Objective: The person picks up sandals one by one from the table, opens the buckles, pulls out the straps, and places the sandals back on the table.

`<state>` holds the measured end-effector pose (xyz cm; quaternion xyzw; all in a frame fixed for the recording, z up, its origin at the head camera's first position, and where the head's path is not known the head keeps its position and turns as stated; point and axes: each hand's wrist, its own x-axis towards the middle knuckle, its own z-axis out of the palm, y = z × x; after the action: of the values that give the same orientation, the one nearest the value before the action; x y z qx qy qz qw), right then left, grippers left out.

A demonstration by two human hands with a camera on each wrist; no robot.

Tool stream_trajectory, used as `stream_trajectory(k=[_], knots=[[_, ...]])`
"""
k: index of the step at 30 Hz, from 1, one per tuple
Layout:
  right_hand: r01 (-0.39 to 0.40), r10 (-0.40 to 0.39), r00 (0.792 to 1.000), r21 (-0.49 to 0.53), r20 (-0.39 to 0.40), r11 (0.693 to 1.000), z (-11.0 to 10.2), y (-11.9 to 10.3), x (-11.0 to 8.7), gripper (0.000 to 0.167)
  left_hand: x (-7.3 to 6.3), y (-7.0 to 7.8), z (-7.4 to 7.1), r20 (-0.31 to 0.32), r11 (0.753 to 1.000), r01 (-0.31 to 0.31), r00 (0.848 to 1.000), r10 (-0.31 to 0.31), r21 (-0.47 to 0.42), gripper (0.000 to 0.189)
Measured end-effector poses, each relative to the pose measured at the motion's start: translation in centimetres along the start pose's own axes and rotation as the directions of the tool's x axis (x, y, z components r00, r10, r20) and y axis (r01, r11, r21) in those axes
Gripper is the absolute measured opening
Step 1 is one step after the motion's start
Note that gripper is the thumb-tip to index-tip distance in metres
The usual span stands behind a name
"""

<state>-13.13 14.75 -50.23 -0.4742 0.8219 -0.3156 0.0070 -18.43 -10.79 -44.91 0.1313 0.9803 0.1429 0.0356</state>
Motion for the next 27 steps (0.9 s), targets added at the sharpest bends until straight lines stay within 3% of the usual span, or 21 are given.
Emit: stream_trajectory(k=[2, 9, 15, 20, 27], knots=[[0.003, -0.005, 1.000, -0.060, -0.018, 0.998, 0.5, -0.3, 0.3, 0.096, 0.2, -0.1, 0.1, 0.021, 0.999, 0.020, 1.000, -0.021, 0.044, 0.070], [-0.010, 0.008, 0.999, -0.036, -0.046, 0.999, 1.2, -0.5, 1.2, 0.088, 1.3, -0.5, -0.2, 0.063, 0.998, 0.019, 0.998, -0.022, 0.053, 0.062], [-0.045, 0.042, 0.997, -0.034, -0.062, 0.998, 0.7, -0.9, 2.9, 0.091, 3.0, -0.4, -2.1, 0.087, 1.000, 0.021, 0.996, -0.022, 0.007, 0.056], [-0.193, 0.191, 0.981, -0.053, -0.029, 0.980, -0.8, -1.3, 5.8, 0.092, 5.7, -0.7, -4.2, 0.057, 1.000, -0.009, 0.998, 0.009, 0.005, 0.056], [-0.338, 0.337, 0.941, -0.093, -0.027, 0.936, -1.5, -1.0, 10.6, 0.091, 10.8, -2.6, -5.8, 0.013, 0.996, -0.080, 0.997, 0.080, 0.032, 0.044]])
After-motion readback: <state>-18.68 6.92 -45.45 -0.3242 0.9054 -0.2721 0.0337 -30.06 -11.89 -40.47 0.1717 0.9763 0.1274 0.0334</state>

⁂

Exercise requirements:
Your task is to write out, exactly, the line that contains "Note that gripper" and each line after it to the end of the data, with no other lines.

Response box:
Note that gripper is the thumb-tip to index-tip distance in metres
The usual span stands behind a name
"""

<state>-13.13 14.75 -50.23 -0.4742 0.8219 -0.3156 0.0070 -18.43 -10.79 -44.91 0.1313 0.9803 0.1429 0.0356</state>
Motion for the next 27 steps (0.9 s), targets added at the sharpest bends until straight lines stay within 3% of the usual span, or 21 are given.
Emit: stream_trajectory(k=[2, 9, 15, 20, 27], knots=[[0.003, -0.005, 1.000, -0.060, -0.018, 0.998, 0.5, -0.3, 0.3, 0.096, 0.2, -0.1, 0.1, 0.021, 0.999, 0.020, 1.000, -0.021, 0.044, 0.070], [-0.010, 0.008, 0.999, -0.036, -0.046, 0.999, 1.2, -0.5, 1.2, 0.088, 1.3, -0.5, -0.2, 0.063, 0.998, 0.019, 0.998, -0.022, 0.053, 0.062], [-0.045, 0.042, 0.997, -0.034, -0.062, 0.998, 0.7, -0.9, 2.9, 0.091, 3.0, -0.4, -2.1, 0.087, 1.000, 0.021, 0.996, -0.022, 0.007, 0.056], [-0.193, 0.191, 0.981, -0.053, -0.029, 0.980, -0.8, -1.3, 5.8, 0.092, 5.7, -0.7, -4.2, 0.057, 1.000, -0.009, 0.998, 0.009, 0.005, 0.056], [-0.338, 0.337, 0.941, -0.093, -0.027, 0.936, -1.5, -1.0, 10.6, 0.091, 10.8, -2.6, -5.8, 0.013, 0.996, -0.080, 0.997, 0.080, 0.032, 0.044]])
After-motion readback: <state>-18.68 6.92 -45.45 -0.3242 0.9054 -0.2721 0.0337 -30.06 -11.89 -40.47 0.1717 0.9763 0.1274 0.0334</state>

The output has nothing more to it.